▶ _RECORDS FOR THIS EXERCISE_:
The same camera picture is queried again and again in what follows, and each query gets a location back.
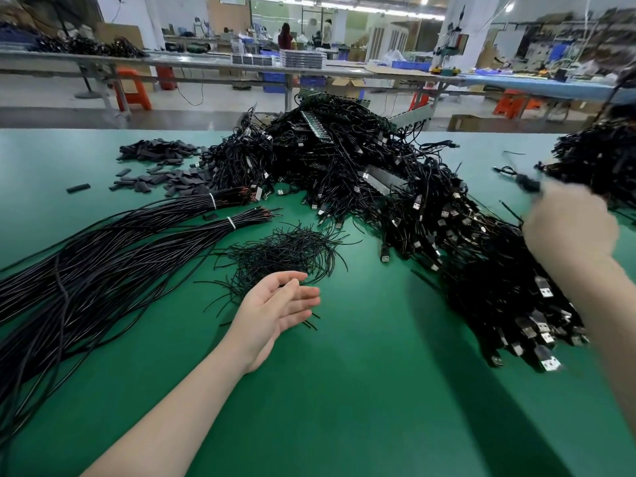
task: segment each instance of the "hand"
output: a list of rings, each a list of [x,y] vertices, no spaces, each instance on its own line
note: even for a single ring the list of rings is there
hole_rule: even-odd
[[[306,278],[298,271],[272,273],[243,298],[223,339],[245,355],[246,373],[265,361],[283,331],[308,319],[320,304],[318,288],[298,283]]]
[[[541,183],[541,192],[523,224],[525,243],[540,264],[612,257],[618,224],[603,199],[583,185],[552,180]]]

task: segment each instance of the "green tabletop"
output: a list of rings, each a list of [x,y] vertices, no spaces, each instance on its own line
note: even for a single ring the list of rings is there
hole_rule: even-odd
[[[219,143],[220,132],[0,130],[0,264],[10,263],[92,222],[163,197],[107,187],[118,147],[142,138]],[[444,149],[481,203],[524,212],[530,199],[492,165],[531,170],[549,156],[548,134],[425,133]],[[88,191],[66,187],[90,183]],[[241,229],[221,245],[255,240],[283,222],[316,222],[299,194],[272,196],[275,222]],[[239,208],[227,209],[231,216]],[[237,385],[203,442],[189,476],[632,476],[636,449],[591,348],[561,343],[558,373],[539,374],[504,353],[490,369],[475,339],[444,300],[392,252],[348,220],[360,244],[320,283],[314,321],[285,333],[261,369]],[[621,227],[616,257],[632,278],[635,235]],[[231,268],[195,279],[222,279]],[[192,279],[158,303],[126,335],[96,350],[13,441],[9,475],[75,476],[160,401],[225,334],[232,318],[220,289]]]

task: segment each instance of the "workbench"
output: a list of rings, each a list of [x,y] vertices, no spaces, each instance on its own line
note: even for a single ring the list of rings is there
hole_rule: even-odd
[[[131,175],[146,168],[118,163],[120,145],[157,137],[211,145],[227,135],[0,130],[0,265],[162,199],[161,189],[108,190],[122,168],[132,168]],[[459,143],[443,149],[444,162],[463,162],[459,175],[469,193],[512,221],[499,200],[524,213],[530,198],[491,167],[511,163],[503,151],[524,152],[513,162],[532,174],[556,137],[429,132],[418,140]],[[91,189],[65,191],[82,183]],[[284,223],[315,224],[301,197],[270,196],[264,204],[280,207],[282,216],[238,230],[219,247],[258,240],[289,227]],[[189,476],[633,475],[636,448],[591,347],[560,342],[555,356],[565,369],[556,373],[537,373],[507,352],[504,368],[489,368],[462,319],[411,271],[422,271],[413,261],[392,249],[382,264],[378,239],[358,232],[350,218],[343,231],[348,242],[360,242],[339,248],[348,271],[338,261],[319,283],[321,319],[312,318],[318,331],[298,326],[284,333],[264,365],[239,382]],[[635,245],[632,226],[622,221],[616,258],[632,279]],[[8,475],[77,476],[214,348],[227,330],[219,324],[236,308],[218,319],[219,304],[203,312],[222,290],[192,281],[234,272],[213,265],[209,259],[123,337],[87,358],[13,441]]]
[[[112,85],[115,91],[123,94],[122,79],[132,78],[122,76],[117,73],[117,66],[125,67],[173,67],[175,69],[200,69],[203,71],[218,71],[223,69],[236,69],[240,72],[275,72],[285,75],[284,82],[265,82],[260,80],[241,80],[235,78],[208,77],[203,73],[201,78],[174,77],[162,79],[156,76],[138,76],[144,82],[155,82],[158,80],[185,82],[185,83],[208,83],[208,84],[236,84],[249,83],[250,86],[278,86],[285,88],[284,110],[289,111],[294,107],[292,91],[295,87],[303,87],[303,78],[314,76],[322,77],[343,77],[353,79],[383,79],[383,80],[412,80],[417,83],[417,87],[399,86],[383,88],[388,93],[416,92],[418,98],[423,95],[433,97],[433,101],[428,105],[430,108],[428,118],[434,116],[436,107],[441,95],[467,96],[482,95],[481,93],[464,90],[465,87],[490,84],[503,89],[514,88],[524,92],[527,99],[530,96],[543,98],[553,103],[564,100],[606,100],[612,87],[592,82],[557,82],[555,80],[542,80],[536,78],[522,78],[511,76],[480,76],[476,74],[460,74],[459,76],[439,76],[428,72],[416,70],[399,70],[390,67],[379,67],[365,65],[361,63],[345,62],[340,60],[328,60],[322,69],[291,69],[274,65],[273,67],[262,67],[258,65],[238,65],[233,64],[230,54],[227,53],[206,53],[206,54],[180,54],[174,52],[147,51],[146,58],[130,59],[108,56],[94,55],[71,55],[63,53],[38,53],[28,52],[26,47],[16,47],[15,45],[4,47],[0,44],[0,74],[28,75],[38,77],[65,77],[78,78],[88,76],[95,79],[97,90],[101,94],[104,104],[114,121],[115,127],[125,128],[131,117],[131,111],[122,96],[123,109],[120,113],[116,107],[112,107],[108,85]],[[615,96],[615,103],[636,102],[636,89],[620,89]]]

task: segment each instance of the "person's right hand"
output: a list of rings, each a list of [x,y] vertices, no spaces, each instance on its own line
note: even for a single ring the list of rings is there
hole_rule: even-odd
[[[541,194],[523,224],[525,243],[540,264],[612,256],[618,224],[603,199],[583,185],[554,180],[541,183]]]

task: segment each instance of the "stack of gray panels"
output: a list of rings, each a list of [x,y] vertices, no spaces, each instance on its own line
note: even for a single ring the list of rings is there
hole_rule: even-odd
[[[311,50],[281,50],[281,65],[294,69],[320,70],[327,60],[327,54]]]
[[[274,57],[252,55],[251,53],[233,53],[232,63],[238,65],[256,65],[257,67],[271,67],[274,64]]]

▶ _PROMPT_: Could you show every line of the material that includes the string "hand"?

▶ _YOUR RESPONSE_:
task: segment each instance of the "hand"
task: segment each instance of the "person's right hand"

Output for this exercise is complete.